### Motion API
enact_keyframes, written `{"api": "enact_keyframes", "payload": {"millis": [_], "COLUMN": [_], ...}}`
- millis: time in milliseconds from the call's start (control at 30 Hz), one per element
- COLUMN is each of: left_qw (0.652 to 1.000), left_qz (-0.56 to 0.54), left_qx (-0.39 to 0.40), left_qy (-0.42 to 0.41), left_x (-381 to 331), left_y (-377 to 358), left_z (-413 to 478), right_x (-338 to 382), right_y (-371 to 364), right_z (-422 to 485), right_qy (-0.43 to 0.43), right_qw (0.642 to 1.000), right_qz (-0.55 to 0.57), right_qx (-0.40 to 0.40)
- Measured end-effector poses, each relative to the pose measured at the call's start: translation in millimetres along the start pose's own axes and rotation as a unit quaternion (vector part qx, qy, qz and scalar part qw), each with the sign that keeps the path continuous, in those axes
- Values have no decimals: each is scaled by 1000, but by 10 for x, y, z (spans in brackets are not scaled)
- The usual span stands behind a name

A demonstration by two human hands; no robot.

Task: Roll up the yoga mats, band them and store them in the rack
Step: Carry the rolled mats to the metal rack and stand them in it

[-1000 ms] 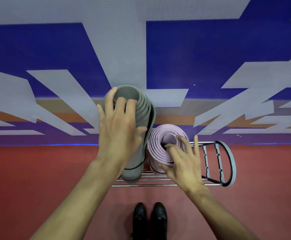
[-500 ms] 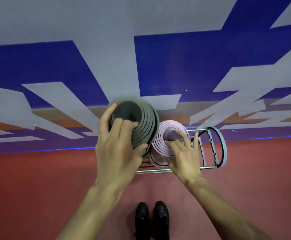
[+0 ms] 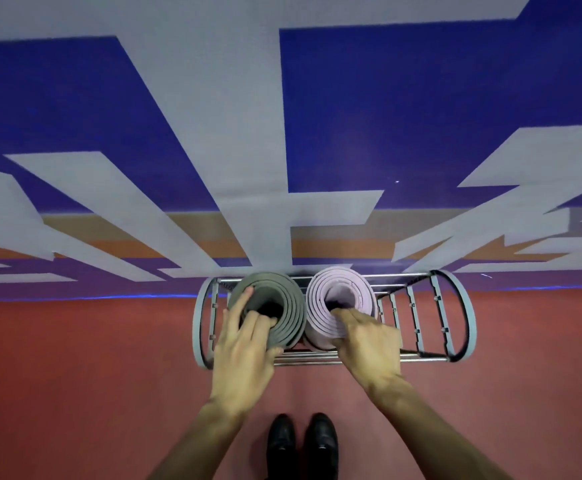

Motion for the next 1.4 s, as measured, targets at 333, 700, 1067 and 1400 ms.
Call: {"api": "enact_keyframes", "payload": {"millis": [333, 700, 1067, 1400], "left_qw": [997, 992, 988, 982], "left_qz": [52, 115, 94, 176], "left_qx": [51, 8, 55, 65], "left_qy": [-3, 55, 109, 1], "left_x": [495, 911, 1163, 946], "left_y": [-777, -862, -942, -837], "left_z": [-133, -164, -47, 2], "right_x": [12, 282, 282, 155], "right_y": [-463, -726, -1090, -1071], "right_z": [103, 101, 236, 221], "right_qy": [12, 51, 61, 49], "right_qw": [998, 985, 990, 995], "right_qz": [30, 89, 16, -21], "right_qx": [-59, -142, -129, -87]}}
Point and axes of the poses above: each hand's wrist, its own z-axis towards the middle knuckle, its own y-axis out of the back of the hand, x = y × z, the point moved 4 cm from there along z, towards the middle knuckle, and after that the axes turned 6 degrees about -x, right-handed, at the moved point
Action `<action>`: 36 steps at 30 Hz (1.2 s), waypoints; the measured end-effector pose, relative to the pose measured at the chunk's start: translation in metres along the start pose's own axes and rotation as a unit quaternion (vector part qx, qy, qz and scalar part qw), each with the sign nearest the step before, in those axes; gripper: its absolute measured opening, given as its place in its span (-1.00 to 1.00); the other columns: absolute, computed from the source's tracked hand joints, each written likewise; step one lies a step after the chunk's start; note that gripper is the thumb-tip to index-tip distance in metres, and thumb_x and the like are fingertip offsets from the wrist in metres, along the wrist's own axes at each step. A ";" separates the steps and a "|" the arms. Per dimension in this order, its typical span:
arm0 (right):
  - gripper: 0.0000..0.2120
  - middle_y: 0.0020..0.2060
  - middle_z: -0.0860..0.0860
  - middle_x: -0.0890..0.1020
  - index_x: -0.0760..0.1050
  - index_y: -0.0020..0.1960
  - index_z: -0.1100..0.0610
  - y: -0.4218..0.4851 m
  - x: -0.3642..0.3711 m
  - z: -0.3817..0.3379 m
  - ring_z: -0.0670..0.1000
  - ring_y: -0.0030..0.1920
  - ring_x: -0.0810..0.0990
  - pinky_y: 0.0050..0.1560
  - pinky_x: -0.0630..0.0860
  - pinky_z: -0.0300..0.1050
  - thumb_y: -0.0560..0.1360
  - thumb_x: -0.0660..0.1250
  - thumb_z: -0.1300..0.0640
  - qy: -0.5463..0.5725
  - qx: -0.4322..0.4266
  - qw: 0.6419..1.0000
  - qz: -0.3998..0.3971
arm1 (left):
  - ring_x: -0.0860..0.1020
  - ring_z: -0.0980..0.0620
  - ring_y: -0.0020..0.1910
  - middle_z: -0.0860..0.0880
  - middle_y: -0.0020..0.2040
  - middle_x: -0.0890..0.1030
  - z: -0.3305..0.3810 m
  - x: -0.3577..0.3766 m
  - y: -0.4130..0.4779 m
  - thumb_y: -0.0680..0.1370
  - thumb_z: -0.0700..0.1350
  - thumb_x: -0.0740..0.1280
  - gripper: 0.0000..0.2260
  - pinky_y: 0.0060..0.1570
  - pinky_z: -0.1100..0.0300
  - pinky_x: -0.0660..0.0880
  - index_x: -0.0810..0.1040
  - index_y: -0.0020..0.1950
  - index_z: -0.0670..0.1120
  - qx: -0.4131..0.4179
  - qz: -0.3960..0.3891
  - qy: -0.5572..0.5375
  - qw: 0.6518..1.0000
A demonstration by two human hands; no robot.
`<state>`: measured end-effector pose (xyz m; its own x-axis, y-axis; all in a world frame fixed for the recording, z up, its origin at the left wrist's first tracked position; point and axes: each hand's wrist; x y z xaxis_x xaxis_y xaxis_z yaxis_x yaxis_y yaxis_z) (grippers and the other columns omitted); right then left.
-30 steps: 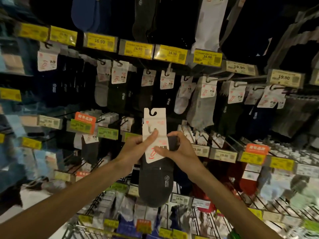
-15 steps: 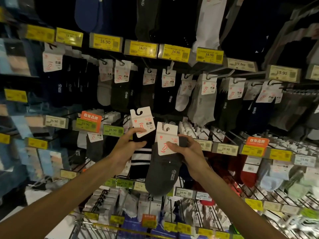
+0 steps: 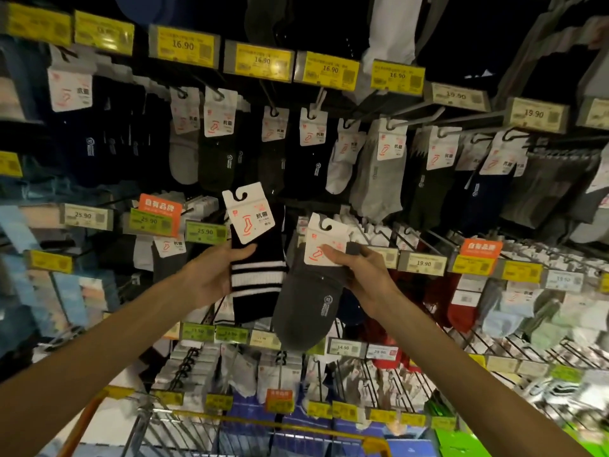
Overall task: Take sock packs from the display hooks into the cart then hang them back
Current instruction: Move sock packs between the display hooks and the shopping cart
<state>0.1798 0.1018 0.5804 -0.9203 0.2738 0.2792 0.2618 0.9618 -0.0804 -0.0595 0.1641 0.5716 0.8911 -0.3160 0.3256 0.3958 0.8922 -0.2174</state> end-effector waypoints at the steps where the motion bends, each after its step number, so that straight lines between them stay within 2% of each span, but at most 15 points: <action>1: -0.54 -0.01 0.13 0.71 0.53 0.21 0.27 0.002 -0.001 0.000 0.10 0.00 0.70 -0.09 0.62 -0.06 0.35 0.54 0.27 0.002 0.002 1.000 -0.002 | 0.63 -0.16 0.15 -0.14 0.19 0.66 0.001 -0.002 0.002 0.60 -0.16 0.30 -0.68 0.02 -0.07 0.63 0.51 0.36 -0.08 -0.009 -0.011 -0.010 1.000; 11: -0.59 -0.02 0.15 0.71 0.57 0.18 0.26 0.022 0.011 -0.011 0.12 0.01 0.70 0.06 0.61 0.03 0.34 0.53 0.29 0.015 0.002 1.000 -0.010 | 0.65 -0.11 0.12 -0.10 0.16 0.67 0.019 -0.003 0.006 0.63 -0.07 0.26 -0.72 -0.05 -0.04 0.65 0.49 0.36 0.02 -0.010 -0.020 0.018 1.000; 13: -0.59 -0.04 0.13 0.72 0.56 0.18 0.26 0.028 0.021 -0.016 0.11 0.01 0.70 0.04 0.62 0.01 0.35 0.52 0.30 0.009 -0.011 1.000 -0.004 | 0.64 -0.06 0.11 -0.05 0.19 0.66 0.024 -0.001 0.008 0.64 -0.12 0.27 -0.64 -0.09 -0.01 0.63 0.40 0.43 0.08 0.041 0.014 0.017 0.999; 16: -0.61 -0.05 0.08 0.72 0.54 0.18 0.20 0.036 0.043 -0.028 0.08 0.00 0.68 -0.09 0.61 -0.07 0.38 0.51 0.31 -0.015 -0.051 0.999 -0.002 | 0.46 0.16 0.24 0.25 0.29 0.46 0.035 0.000 0.007 0.63 -0.21 0.28 -0.37 0.25 0.06 0.40 0.10 0.55 0.26 0.183 0.059 0.076 0.978; 18: -0.59 -0.05 0.09 0.71 0.51 0.18 0.18 0.042 0.061 -0.040 0.07 -0.04 0.68 -0.13 0.60 -0.09 0.37 0.50 0.35 -0.015 -0.076 0.997 -0.011 | 0.31 0.26 0.34 0.31 0.35 0.33 0.046 -0.002 0.007 0.63 -0.25 0.27 -0.30 0.33 0.20 0.26 0.01 0.58 0.27 0.264 0.053 0.163 0.949; 20: -0.57 -0.03 0.11 0.70 0.48 0.18 0.18 0.050 0.081 -0.052 0.06 -0.06 0.69 -0.10 0.62 -0.08 0.37 0.50 0.38 -0.016 -0.096 0.995 -0.018 | 0.30 0.22 0.41 0.22 0.41 0.36 0.061 -0.008 0.013 0.65 -0.27 0.23 -0.47 0.32 0.28 0.28 0.27 0.53 0.18 0.299 0.060 0.230 0.924; 22: -0.57 0.01 0.14 0.68 0.46 0.17 0.15 0.059 0.102 -0.065 0.10 -0.01 0.68 0.00 0.63 0.00 0.38 0.49 0.39 -0.014 -0.117 0.993 -0.030 | 0.35 0.13 0.41 0.11 0.36 0.46 0.077 -0.009 0.016 0.67 -0.28 0.17 -0.66 0.31 0.28 0.30 0.59 0.25 0.07 0.295 0.087 0.264 0.914; 23: -0.57 0.02 0.14 0.67 0.45 0.15 0.12 0.063 0.112 -0.071 0.11 0.00 0.68 0.03 0.63 0.04 0.38 0.48 0.39 -0.013 -0.128 0.991 -0.036 | 0.36 0.11 0.38 0.09 0.31 0.49 0.084 -0.009 0.017 0.67 -0.29 0.15 -0.67 0.30 0.27 0.29 0.64 0.13 0.03 0.293 0.104 0.266 0.913; 25: -0.59 0.01 0.15 0.68 0.44 0.14 0.11 0.070 0.133 -0.085 0.12 -0.02 0.68 0.02 0.63 0.05 0.39 0.47 0.39 -0.016 -0.151 0.987 -0.050 | 0.38 0.10 0.31 0.04 0.26 0.52 0.101 -0.006 0.017 0.66 -0.29 0.14 -0.70 0.30 0.25 0.28 0.66 0.08 -0.07 0.271 0.139 0.238 0.922; 27: -0.64 0.00 0.14 0.68 0.46 0.11 0.11 0.074 0.152 -0.095 0.11 -0.06 0.69 -0.03 0.64 0.02 0.41 0.45 0.39 -0.013 -0.174 0.983 -0.061 | 0.48 0.04 0.27 0.01 0.25 0.57 0.118 -0.010 0.018 0.62 -0.15 0.26 -0.79 0.35 0.14 0.35 0.65 0.16 -0.11 0.232 0.153 0.197 0.940; 28: -0.67 -0.02 0.13 0.68 0.47 0.07 0.10 0.076 0.160 -0.100 0.11 -0.08 0.68 -0.05 0.64 0.01 0.42 0.44 0.39 -0.012 -0.183 0.981 -0.063 | 0.54 -0.02 0.23 -0.02 0.24 0.61 0.126 -0.011 0.017 0.55 0.02 0.35 -0.73 0.35 0.04 0.40 0.66 0.17 -0.06 0.200 0.157 0.186 0.949; 30: -0.74 -0.07 0.12 0.68 0.47 -0.02 0.08 0.078 0.172 -0.107 0.10 -0.11 0.68 -0.10 0.64 -0.01 0.44 0.43 0.37 -0.005 -0.183 0.981 -0.060 | 0.55 -0.09 0.22 -0.02 0.24 0.61 0.137 -0.016 0.017 0.27 0.40 0.42 -0.42 0.35 -0.10 0.40 0.68 0.12 0.07 0.157 0.150 0.184 0.959; 32: -0.78 -0.13 0.12 0.69 0.45 -0.04 0.13 0.080 0.180 -0.112 0.07 -0.18 0.69 -0.20 0.64 -0.07 0.44 0.44 0.34 0.020 -0.170 0.984 -0.051 | 0.46 -0.03 0.30 0.08 0.28 0.53 0.144 -0.019 0.018 0.10 0.57 0.38 -0.21 0.42 -0.11 0.30 0.67 0.15 0.12 0.152 0.119 0.202 0.960; 34: -0.76 -0.15 0.13 0.68 0.45 0.00 0.15 0.082 0.184 -0.114 0.06 -0.23 0.68 -0.25 0.63 -0.09 0.44 0.47 0.29 0.038 -0.168 0.984 -0.040 | 0.46 0.04 0.28 0.11 0.25 0.56 0.148 -0.014 0.014 0.19 0.53 0.41 -0.30 0.39 0.02 0.31 0.66 0.15 0.11 0.156 0.076 0.222 0.960; 36: -0.74 -0.11 0.17 0.68 0.46 0.02 0.16 0.086 0.187 -0.112 0.10 -0.20 0.67 -0.22 0.65 -0.04 0.43 0.49 0.24 0.033 -0.173 0.984 -0.023 | 0.54 0.17 0.09 0.15 0.07 0.64 0.149 -0.007 0.016 0.36 0.35 0.45 -0.55 0.12 0.31 0.41 0.68 0.09 0.08 0.177 0.057 0.235 0.954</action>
<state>0.0627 0.2360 0.7334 -0.9157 0.2185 0.3372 0.3138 0.9130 0.2607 -0.0926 0.2291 0.7032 0.9576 -0.2463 -0.1492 0.2652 0.9562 0.1239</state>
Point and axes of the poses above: each hand's wrist, its own y-axis towards the middle knuckle, its own x-axis out of the palm, z = x × y
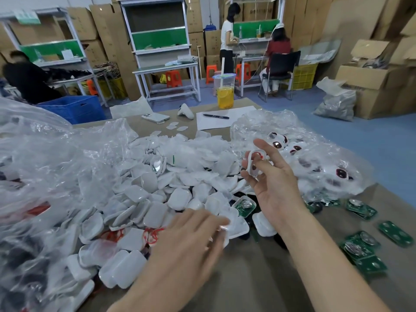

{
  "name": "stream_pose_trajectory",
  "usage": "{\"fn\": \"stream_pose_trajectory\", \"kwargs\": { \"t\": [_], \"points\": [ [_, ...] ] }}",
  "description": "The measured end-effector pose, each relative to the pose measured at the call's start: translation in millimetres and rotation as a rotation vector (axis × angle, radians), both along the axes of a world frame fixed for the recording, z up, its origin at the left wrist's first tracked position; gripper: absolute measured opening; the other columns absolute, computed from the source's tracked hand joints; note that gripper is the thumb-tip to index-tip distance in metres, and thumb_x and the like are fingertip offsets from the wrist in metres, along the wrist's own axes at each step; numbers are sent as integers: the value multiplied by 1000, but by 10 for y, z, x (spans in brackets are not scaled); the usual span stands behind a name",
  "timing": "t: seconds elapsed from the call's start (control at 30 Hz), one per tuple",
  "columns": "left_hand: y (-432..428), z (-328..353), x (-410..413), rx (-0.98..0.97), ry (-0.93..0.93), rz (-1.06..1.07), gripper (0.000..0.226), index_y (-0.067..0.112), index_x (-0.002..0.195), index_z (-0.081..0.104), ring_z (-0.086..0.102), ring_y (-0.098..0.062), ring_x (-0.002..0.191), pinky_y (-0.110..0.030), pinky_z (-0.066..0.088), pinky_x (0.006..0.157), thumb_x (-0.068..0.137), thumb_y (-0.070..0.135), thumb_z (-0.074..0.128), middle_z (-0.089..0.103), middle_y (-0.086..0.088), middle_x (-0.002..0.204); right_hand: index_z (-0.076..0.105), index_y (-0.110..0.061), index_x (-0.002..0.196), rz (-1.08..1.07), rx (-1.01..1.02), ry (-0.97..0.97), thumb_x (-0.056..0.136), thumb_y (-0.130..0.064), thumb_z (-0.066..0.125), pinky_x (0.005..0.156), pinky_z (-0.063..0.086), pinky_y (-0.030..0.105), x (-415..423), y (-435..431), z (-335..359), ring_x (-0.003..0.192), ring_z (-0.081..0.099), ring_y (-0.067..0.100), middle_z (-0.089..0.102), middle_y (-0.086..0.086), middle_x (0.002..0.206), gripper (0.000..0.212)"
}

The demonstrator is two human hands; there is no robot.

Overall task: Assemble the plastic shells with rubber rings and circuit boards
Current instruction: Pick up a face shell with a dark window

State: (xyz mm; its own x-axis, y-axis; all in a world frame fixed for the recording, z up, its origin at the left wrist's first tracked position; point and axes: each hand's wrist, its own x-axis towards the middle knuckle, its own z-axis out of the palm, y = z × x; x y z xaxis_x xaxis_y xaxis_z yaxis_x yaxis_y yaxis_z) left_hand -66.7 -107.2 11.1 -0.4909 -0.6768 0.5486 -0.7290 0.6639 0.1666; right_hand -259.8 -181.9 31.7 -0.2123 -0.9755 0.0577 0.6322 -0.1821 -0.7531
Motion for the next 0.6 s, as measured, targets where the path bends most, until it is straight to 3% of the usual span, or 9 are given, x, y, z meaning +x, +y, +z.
{"fn": "stream_pose_trajectory", "kwargs": {
  "t": [0.1, 0.2, 0.33, 0.6],
  "points": [
    [14, -40, -312, -32, -215, -82, 24, 33, 106, 70, 61, -16, 89, -31, 46, 80, 95, 41, 50, 63, 11, 99, 76, -23, 98, -1, -1, -25, 95, 10, 49, 61, 56, 24, -16, 7, 2, 73, 70, 15, 63, 3, 90, 43],
    [-58, -39, -455, -24, -354, 8, 34, 32, 101, 72, 61, -16, 91, -30, 41, 81, 94, 48, 43, 63, 9, 100, 74, -22, 101, 13, 3, -32, 95, 6, 51, 62, 56, 23, -20, 17, -4, 74, 70, 15, 63, 5, 94, 38],
    [-144, -32, -382, 17, -390, 126, 44, 27, 105, 74, 64, -18, 85, -35, 54, 74, 92, 53, 40, 65, 6, 96, 74, -23, 100, 20, 12, -40, 95, 3, 55, 60, 55, 23, 15, 8, -2, 73, 69, 15, 65, 4, 92, 32],
    [-210, -8, -294, 8, -471, 218, 44, 31, 95, 72, 64, -21, 82, -37, 50, 73, 91, 60, 39, 66, 5, 92, 70, -18, 107, 20, 50, -39, 96, 1, 56, 60, 56, 23, 33, 22, 25, 71, 67, 14, 68, 3, 87, 26]
  ]
}}
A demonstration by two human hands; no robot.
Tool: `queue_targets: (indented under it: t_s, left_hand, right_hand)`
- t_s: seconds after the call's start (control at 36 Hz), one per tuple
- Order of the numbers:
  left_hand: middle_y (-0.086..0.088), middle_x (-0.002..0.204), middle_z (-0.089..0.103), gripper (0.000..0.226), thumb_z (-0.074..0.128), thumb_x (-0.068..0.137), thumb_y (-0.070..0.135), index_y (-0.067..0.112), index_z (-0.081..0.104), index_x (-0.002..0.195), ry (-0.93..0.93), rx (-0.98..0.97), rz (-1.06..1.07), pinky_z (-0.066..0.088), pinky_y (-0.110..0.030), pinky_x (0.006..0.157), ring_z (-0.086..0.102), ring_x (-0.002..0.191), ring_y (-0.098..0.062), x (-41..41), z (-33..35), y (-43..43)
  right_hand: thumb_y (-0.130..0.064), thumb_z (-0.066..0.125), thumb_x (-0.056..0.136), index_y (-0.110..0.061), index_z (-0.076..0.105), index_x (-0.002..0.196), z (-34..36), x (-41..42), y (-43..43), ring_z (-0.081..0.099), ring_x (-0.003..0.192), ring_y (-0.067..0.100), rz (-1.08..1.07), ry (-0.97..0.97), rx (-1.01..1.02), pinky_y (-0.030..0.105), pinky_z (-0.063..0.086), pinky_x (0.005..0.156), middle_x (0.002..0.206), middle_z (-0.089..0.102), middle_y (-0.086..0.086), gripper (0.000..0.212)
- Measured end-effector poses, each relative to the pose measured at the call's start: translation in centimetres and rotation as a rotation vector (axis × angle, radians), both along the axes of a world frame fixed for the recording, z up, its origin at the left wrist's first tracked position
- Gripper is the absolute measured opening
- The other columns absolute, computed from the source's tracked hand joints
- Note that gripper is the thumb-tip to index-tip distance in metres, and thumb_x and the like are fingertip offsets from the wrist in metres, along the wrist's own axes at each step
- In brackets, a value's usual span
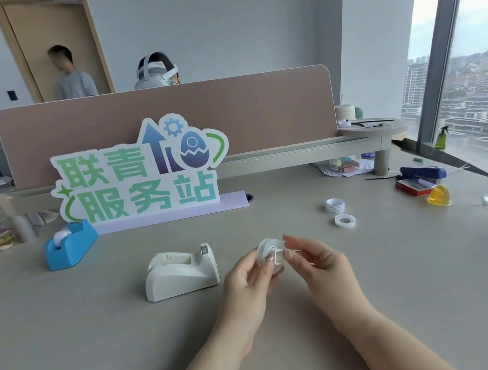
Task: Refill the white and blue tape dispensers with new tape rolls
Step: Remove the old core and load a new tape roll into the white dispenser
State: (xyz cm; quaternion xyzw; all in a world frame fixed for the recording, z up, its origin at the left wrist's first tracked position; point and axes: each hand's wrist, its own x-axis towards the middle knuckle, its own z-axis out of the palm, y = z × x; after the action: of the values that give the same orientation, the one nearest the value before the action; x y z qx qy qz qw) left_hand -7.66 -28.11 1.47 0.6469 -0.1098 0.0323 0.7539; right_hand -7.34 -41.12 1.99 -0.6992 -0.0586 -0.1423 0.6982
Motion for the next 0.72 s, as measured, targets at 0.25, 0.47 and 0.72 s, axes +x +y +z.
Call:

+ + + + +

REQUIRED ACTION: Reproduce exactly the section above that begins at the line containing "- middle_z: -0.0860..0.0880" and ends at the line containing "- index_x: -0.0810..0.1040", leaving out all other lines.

ANSWER SECTION:
  - middle_z: -0.0860..0.0880
  - middle_y: -0.0020..0.2040
  - middle_x: -0.0890..0.1030
  - z: -0.3305..0.3810 m
  - x: -0.3577..0.3766 m
  - y: -0.4130..0.4779 m
  - thumb_y: -0.0680..0.1370
  - thumb_z: -0.0700..0.1350
  - thumb_x: -0.0740..0.1280
  - gripper: 0.0000..0.2260
  - pinky_y: 0.0060..0.1570
  - pinky_z: -0.1100..0.0300
  - pinky_x: -0.0660..0.0880
  - index_x: -0.0810..0.1040

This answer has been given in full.